The Archdeacon, with his attendant spirits, was off at four in the morning for Egesta. They had a carriage to themselves, drawn by three mules with bells, and a boy and a guide, besides the driver; much æsthetic rapture and next to nothing to eat, seems to have been their portion. But the culminating point, the complete satisfaction of the heart’s desire, was Rome. ‘All the cities I ever saw are but as dust, even dear Oxford inclusive, compared with its majesty and glory,’ writes Newman to the Rose Hill auditory. This enthusiasm of his was not without its scruples and torments. He adds an occasional colophon of genuine self-comfort, being sure that ‘our creed,’ the while, is ‘purer than the Roman’: a matter which, apparently, Hurrell forgot to dwell upon. He never had to rid himself of the least taint of the Pharisee, although he had been scandalised enough at Naples. That alien city of all badness had given his notions of its nominal religion a rude shock. Frederick William Faber, passing through Cologne in 1839, got, unwillingly, the very same sort of painful disedification which Froude got at Naples.[109] The

sadness of the decay of an ideal, even though a misplaced and mistimed one, hangs over some of the letters sped towards holy Oxford.

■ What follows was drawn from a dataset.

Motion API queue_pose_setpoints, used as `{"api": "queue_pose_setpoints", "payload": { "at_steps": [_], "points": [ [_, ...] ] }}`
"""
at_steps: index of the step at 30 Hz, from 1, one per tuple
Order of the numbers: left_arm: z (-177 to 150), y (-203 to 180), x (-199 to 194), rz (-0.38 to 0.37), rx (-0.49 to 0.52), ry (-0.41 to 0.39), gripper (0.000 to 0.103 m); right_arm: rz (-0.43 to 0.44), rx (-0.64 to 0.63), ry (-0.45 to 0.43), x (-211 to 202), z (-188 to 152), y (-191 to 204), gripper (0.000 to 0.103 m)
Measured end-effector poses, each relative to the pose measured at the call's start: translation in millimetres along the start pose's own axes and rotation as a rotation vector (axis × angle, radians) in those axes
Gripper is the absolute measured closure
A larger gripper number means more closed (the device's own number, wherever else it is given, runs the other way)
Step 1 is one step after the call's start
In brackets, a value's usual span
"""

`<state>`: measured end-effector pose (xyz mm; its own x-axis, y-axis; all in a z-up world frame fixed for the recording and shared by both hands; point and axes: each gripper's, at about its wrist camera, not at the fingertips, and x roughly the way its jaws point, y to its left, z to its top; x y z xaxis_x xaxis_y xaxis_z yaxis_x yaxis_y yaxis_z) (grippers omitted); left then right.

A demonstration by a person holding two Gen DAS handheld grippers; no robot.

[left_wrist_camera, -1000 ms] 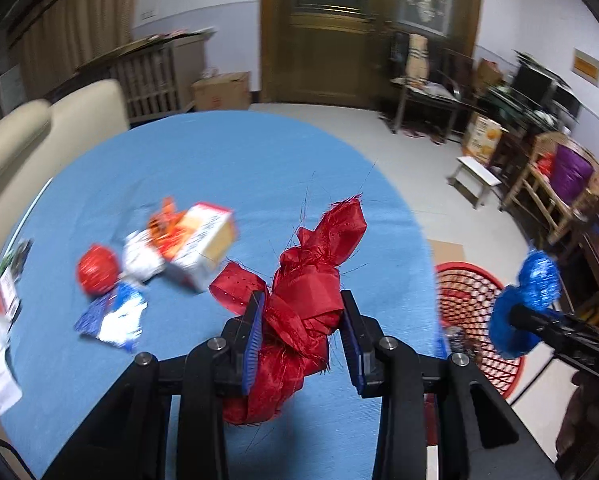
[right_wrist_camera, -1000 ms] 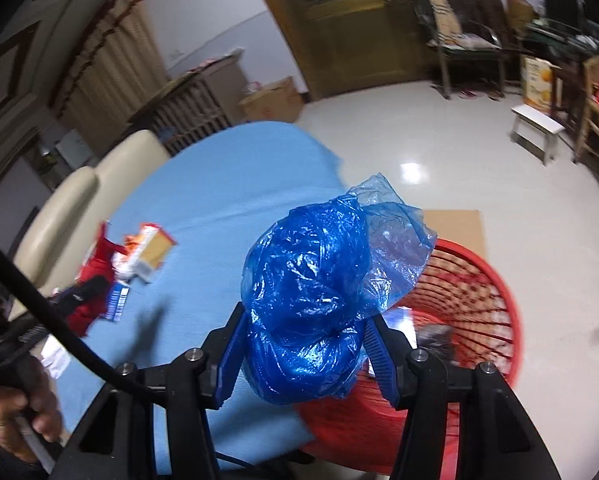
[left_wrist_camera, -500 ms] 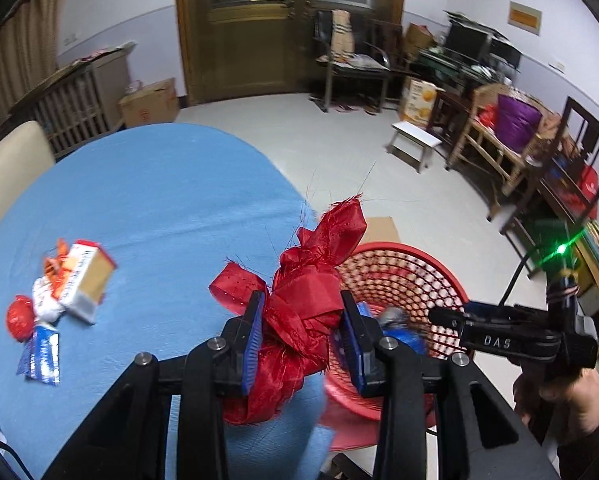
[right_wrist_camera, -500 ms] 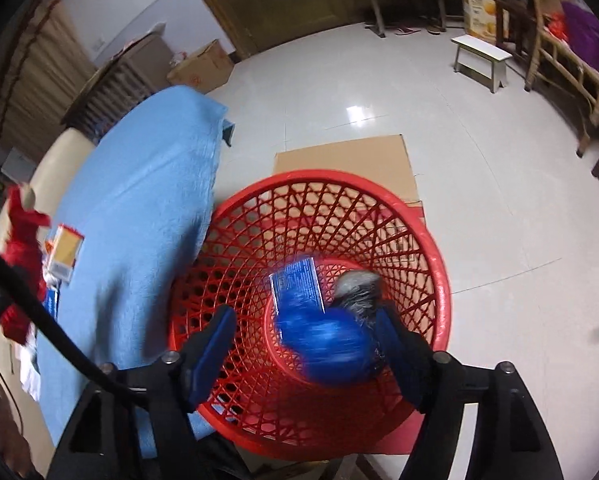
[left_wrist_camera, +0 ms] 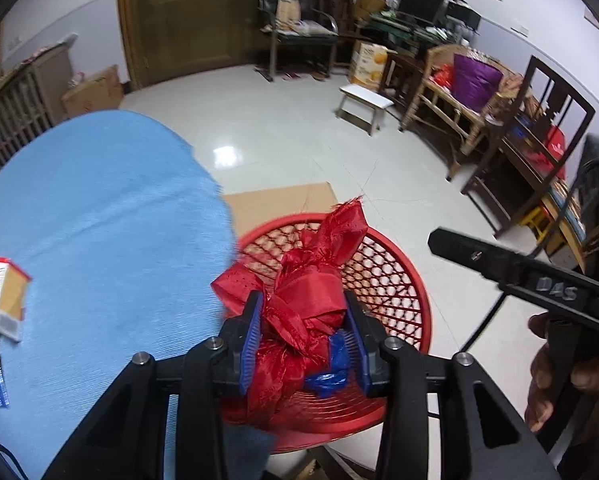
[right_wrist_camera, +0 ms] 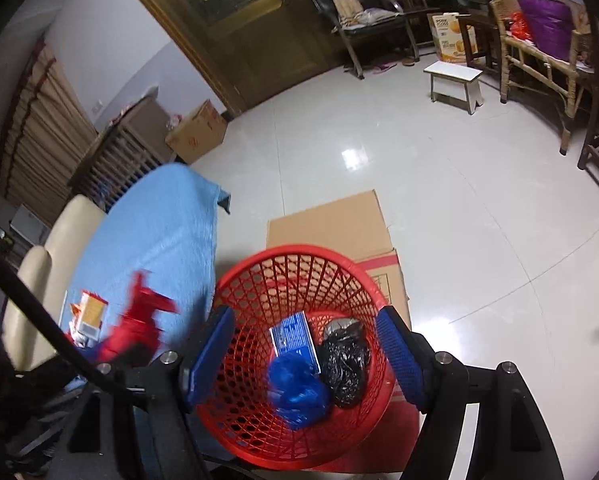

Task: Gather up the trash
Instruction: 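Carry both bags to the red basket and open both grippers to drop them, then grasp the crumpled blue carton on the table with the left gripper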

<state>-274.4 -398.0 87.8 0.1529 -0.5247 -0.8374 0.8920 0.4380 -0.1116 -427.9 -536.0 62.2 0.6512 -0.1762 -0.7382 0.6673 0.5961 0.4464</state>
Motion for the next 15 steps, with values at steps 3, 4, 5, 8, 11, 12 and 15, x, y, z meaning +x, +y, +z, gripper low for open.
{"api": "queue_pose_setpoints", "payload": {
  "at_steps": [3, 4, 5, 8, 11, 12, 15],
  "points": [
    [2.2, -3.5, 10.1, 0.028, 0.014, 0.022, 0.023, -0.001, 0.007, -0.021, -8.7, 2.8, -3.1, 0.026],
    [1.9, -1.6, 10.8, 0.054, 0.014, 0.019, 0.023, -0.002, 0.007, -0.028, -11.8, 3.6, -3.9, 0.026],
    [1.4, 1.5, 10.3, 0.062, 0.008, 0.021, 0.023, -0.001, 0.008, -0.032, -13.6, 4.2, -4.0, 0.026],
    [-2.8, 14.6, -1.2, 0.061, -0.022, 0.009, 0.023, 0.0, 0.007, -0.047, -18.4, 4.8, -3.6, 0.026],
    [-11.0, 36.8, -23.5, 0.098, -0.067, -0.035, 0.022, 0.01, 0.002, -0.054, -18.8, 5.0, 2.7, 0.026],
    [-14.9, 45.4, -30.0, 0.106, -0.084, -0.049, 0.022, 0.015, -0.004, -0.055, -18.3, 4.6, 7.2, 0.026],
    [-30.8, 76.9, -48.3, 0.147, -0.145, -0.065, 0.022, 0.042, -0.031, -0.046, -14.0, 2.1, 23.7, 0.026]
  ]
}}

To the Rev. John Keble, March 16, 1833.

Rome.—… I should like to be back at the election much; sed fata vetant. Being abroad is a most unsatisfactory thing, and the idleness of it deteriorating. I shall connect very few pleasing associations with this winter, and I don’t think I shall come home much wiser than I went. The only μάθησις on which I can put my hand, as having resulted from my travels is, that the whole Christian system all over Europe “tendit visibiliter ad non esse.”[110] The same process which is going on in England and France is taking its course everywhere else; and the clergy in these Catholic countries seem as completely to have lost their influence, and to submit as tamely to the State, as ever we can do in England…. Egesta … by good luck we have been able to see, though we were obliged to abandon the rest of our Sicilian expedition. It is the most strangely romantic place I ever saw or conceived.[111] It is no use attempting to describe it, except that the ruins of the city stand on the top of a very high hill, precipitous on three sides, and very steep on the other, literally towering up to heaven, with scarcely a mule-track leading to it, and all round the appearance of an interminable solitude. After going some miles through a wild uninhabited country, you approach it by winding up a zigzag path cut in the face of what looks a perpendicular and inaccessible rock, and, till you have got some way up, it wears so little the appearance of a track, that without guides no one would venture on. At the top the old walls of the town can be distinctly traced, where one would think that mortal foot had never or rarely been, and numbers of tooled stones [are] scattered in all directions, evidently the remains of

well-finished buildings. Here and there is a broken arch which makes one fancy the remains to be Roman, and in the most conspicuous place a fine theatre, nearly perfect. When you come to the ascent on the opposite side, you all at once see the Temple, in what seems a plain at the bottom, with its pediments and all its columns perfect, and only differing from what it was at first in the deep rich colouring of the weather-stains. When we saw it there was a large encampment of shepherds in the front of it, with their wolf-dogs and wild Salvator-like dresses; and, by-the-by, as we found afterwards, with no great objection to lead Salvator-like lives; for when by some accident we were separated from one another, they got round [Newman] shouting “Date moneta!” and, he thinks, would certainly have taken it by force, except for a man with a gun who is placed there by Government, as custode of the Temple, and who came up when the others were getting most troublesome. On getting close to the Temple, we found that it stands on the brink of a precipitous ravine 200 or 300 feet deep, which gives a grandeur to the whole scene even beyond what it gets from the mountains and the solitude. Compared with Egesta, Pæstum is a poor concern, and so is Naples when compared with Palermo.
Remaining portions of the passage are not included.